A lógica de Brito Júnior, derivada de uma argumentação moralizante e conservadora, parece certeira, mas não é. O uso recreativo de maconha nada tem de absurdo (e quem está escrevendo isto não é usuário de nenhuma droga).

Vejamos uma comparação… esdrúxula. Os veículos (na verdade, os motoristas) “são” responsáveis por milhares de mortes nas ruas e rodovias brasileiras. Então, quem usa carro é responsável, necessariamente, pelas mortes?
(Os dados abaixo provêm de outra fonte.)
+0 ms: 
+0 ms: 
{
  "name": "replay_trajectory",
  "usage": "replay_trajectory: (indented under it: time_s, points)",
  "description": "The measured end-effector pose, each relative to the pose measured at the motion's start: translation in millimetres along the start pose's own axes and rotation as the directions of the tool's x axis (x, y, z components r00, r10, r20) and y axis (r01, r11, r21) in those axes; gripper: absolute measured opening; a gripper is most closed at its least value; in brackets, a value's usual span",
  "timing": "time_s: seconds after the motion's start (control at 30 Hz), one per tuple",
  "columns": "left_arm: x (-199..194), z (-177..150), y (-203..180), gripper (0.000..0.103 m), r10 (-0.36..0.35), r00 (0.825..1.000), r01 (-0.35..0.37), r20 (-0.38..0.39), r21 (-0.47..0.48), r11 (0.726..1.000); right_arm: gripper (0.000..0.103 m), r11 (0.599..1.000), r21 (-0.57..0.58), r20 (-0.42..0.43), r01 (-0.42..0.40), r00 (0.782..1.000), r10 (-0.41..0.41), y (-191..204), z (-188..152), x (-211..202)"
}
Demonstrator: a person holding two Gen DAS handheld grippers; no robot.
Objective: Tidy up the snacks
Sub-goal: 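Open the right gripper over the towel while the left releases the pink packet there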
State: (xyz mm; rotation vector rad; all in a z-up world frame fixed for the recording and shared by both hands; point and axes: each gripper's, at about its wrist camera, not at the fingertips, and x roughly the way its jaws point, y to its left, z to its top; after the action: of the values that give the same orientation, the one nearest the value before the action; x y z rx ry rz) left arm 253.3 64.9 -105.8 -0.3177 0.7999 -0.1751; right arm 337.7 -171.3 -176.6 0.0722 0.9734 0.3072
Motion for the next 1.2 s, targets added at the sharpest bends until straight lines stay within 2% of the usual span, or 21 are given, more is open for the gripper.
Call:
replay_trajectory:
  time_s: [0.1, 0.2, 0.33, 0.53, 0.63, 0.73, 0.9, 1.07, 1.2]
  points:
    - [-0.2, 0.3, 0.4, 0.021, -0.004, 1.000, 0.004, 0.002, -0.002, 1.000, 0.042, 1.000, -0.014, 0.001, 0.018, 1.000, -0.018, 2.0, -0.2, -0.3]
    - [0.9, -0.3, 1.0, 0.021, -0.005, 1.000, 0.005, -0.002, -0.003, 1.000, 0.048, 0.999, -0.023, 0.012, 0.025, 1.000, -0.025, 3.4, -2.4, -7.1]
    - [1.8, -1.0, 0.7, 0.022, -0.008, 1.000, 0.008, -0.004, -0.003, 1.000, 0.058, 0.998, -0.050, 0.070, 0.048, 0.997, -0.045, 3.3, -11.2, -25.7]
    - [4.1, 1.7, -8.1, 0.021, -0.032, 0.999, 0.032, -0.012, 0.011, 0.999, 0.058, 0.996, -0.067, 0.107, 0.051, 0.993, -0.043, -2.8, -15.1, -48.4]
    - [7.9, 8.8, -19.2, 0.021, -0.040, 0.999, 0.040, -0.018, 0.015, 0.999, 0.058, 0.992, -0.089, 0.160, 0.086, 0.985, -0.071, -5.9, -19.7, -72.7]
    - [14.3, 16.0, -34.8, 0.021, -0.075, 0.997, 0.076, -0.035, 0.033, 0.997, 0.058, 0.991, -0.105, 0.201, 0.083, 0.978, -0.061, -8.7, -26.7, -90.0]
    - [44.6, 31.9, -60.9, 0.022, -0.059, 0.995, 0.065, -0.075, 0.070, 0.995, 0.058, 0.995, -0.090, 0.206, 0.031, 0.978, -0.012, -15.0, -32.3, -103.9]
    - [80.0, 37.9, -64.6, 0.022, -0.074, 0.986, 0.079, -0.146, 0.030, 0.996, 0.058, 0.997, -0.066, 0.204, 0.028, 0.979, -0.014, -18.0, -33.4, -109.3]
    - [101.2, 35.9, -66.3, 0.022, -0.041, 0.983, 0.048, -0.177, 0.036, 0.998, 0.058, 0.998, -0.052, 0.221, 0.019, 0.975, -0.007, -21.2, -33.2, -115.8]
Pelo raciocínio enviesado de Brito Jr., os usuários de automóveis e caminhões são, ao menos, potenciais assassinos e os fabricantes e donos de concessionárias, por vender veículos, são, indiretamente, “culpados”. Seriam, por assim dizer, uma espécie de narcotraficantes.

Na verdade, usa-se a informação de que Luana Piovani usa maconha, não exatamente para respondê-la, ou mesmo acusá-la de uma ação ilícita, e sim com o objetivo de desclassificá-la moralmente, de reduzir a força de seus argumentos. Porque a atriz é uma crítica contumaz do machismo, da misoginia. Sua independência verbal e comportamental e sua inteligência ferina parecem incomodar muita gente, sobretudo os homens, que talvez tenham medo dela, como tinham de Rosa Luxemburgo, Hannah Arendt, Simone de Beauvoir e Consuelo Nasser. (A rigor, chego a apreciar a insolência verbal de Luana Piovani.)

Noutras palavras, se usa maconha, Luana Piovani “não” tem o direito de se pronunciar. Ou melhor, o que diz não tem relevância e não merece acatamento. Por que mesmo? Talvez porque é uma mulher que não aceita ser silenciada pela violência verbal dos homens, como Neymar e Brito Júnior.

Mas será que Luana Piovani realmente se importa com os “ataques” — que a tornam ainda mais famosa? Não sei. Tomara que sim.